• **TRY IT**
Each line in the listing is to be restated exactly.

• **RECORDED DATA**
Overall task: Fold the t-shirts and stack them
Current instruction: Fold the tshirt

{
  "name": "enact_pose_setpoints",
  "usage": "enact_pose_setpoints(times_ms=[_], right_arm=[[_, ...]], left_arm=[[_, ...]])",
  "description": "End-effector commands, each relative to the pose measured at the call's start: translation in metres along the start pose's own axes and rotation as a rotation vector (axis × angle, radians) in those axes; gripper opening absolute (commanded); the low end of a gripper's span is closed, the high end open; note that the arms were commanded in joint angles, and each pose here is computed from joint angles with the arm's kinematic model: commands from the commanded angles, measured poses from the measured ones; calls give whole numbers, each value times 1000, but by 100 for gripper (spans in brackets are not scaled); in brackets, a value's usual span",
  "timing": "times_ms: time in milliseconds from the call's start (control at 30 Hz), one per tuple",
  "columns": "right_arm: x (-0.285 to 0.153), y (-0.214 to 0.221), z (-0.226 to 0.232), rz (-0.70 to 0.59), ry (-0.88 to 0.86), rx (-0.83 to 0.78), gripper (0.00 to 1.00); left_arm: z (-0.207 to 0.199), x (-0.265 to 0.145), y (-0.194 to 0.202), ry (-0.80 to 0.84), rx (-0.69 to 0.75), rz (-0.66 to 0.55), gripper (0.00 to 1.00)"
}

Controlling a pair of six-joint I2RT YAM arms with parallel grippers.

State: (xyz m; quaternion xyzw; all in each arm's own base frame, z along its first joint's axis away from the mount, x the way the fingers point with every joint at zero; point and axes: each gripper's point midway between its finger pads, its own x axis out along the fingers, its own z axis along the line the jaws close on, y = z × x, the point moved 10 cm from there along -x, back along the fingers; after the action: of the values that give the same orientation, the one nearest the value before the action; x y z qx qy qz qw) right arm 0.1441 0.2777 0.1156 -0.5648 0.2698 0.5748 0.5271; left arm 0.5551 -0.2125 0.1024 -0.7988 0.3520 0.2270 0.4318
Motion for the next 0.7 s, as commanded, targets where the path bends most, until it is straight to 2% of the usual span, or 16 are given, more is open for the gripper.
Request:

• **TASK OUTPUT**
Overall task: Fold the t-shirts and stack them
Current instruction: Fold the tshirt

{
  "name": "enact_pose_setpoints",
  "usage": "enact_pose_setpoints(times_ms=[_], right_arm=[[_, ...]], left_arm=[[_, ...]])",
  "description": "End-effector commands, each relative to the pose measured at the call's start: translation in metres along the start pose's own axes and rotation as a rotation vector (axis × angle, radians) in those axes; gripper opening absolute (commanded); the low end of a gripper's span is closed, the high end open; note that the arms were commanded in joint angles, and each pose here is computed from joint angles with the arm's kinematic model: commands from the commanded angles, measured poses from the measured ones; calls give whole numbers, each value times 1000, but by 100 for gripper (spans in brackets are not scaled); in brackets, a value's usual span",
  "timing": "times_ms: time in milliseconds from the call's start (control at 30 Hz), one per tuple",
  "columns": "right_arm: x (-0.285 to 0.153), y (-0.214 to 0.221), z (-0.226 to 0.232), rz (-0.70 to 0.59), ry (-0.88 to 0.86), rx (-0.83 to 0.78), gripper (0.00 to 1.00); left_arm: z (-0.207 to 0.199), x (-0.265 to 0.145), y (-0.194 to 0.202), ry (-0.80 to 0.84), rx (-0.69 to 0.75), rz (-0.66 to 0.55), gripper (0.00 to 1.00)"
}

Controlling a pair of six-joint I2RT YAM arms with parallel grippers.

State: (xyz m; quaternion xyzw; all in each arm's own base frame, z along its first joint's axis away from the mount, x the way the fingers point with every joint at zero; point and axes: each gripper's point midway between its finger pads, its own x axis out along the fingers, its own z axis along the line the jaws close on, y = z × x, the point moved 10 cm from there along -x, back along the fingers; after the action: of the values that give the same orientation, the one nearest the value before the action; x y z qx qy qz qw) right arm 0.1441 0.2777 0.1156 -0.5648 0.2698 0.5748 0.5271; left arm 0.5551 -0.2125 0.1024 -0.7988 0.3520 0.2270 0.4318
Motion for the next 0.7 s, as commanded, targets where the path bends most, until it is straight to 2% of the usual span, or 16 are given, more is open for the gripper.
Request:

The exercise is complete with this answer.